Erschienen in ARCH+ 232,
Seite(n) 84-87

ARCH+ 232

Yoshino Cedar House

Von Hasegawa, Go

Die verheerenden Auswirkungen von Airbnb auf die Bezahlbarkeit von Wohnraum führen deutlich vor Augen, wie zweischneidig die Auswirkungen der sogenannten Sharing Economy sind. Um sein Image als disruptives Unternehmen aufzupolieren, hat es in der japanischen Ortschaft Yoshino ein Gemeinschaftshaus errichtet, das halb Bürgerzentrum, halb Gästehaus ist. Das Haus soll, „die kulturelle Tradition von Yoshino erhalten, einen Wirtschaftsimpuls geben und die lokale Bevölkerung mit Besucher*innen in einer Weise verbinden, in der sich die Einzigartigkeit dieses kleinen Dorfs widerspiegelt“.
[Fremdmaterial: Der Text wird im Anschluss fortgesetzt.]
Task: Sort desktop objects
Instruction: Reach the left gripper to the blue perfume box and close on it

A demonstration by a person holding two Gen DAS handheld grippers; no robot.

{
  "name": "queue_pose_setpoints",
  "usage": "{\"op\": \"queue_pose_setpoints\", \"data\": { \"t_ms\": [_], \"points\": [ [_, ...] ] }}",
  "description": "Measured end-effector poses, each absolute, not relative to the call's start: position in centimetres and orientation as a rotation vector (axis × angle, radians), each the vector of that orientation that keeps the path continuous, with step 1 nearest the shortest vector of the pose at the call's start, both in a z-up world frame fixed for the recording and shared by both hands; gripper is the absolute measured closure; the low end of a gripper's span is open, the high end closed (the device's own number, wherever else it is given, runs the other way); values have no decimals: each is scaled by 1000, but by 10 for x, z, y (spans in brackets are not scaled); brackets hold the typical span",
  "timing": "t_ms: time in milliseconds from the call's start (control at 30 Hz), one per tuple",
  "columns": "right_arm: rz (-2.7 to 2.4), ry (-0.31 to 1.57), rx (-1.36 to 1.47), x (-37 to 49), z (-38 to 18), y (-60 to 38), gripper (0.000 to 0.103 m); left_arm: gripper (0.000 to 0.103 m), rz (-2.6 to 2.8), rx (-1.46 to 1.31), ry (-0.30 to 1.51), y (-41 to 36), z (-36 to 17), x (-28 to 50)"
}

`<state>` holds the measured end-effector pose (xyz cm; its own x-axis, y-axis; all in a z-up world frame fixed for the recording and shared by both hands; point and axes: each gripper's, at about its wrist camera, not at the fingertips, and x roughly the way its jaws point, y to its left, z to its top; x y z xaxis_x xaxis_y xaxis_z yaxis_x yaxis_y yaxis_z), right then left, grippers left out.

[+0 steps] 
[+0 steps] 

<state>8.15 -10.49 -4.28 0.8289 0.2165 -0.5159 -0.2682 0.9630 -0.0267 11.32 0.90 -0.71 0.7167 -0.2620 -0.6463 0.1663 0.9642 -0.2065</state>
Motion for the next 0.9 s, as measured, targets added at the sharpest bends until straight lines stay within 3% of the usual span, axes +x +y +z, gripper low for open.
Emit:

Auch wenn das Yoshino Cedar House kollektiv bewirtschaftet wird und die Erträge lokal reinvestiert werden, legt das Projekt die ambivalenten Machtverhältnisse offen, die den Tausch materieller Ressourcen gegen symbolisches Kapital kennzeichnen; es verdeutlicht zudem, wie Gemeinschaffen und Einhegung untrennbar miteinander verbunden sind.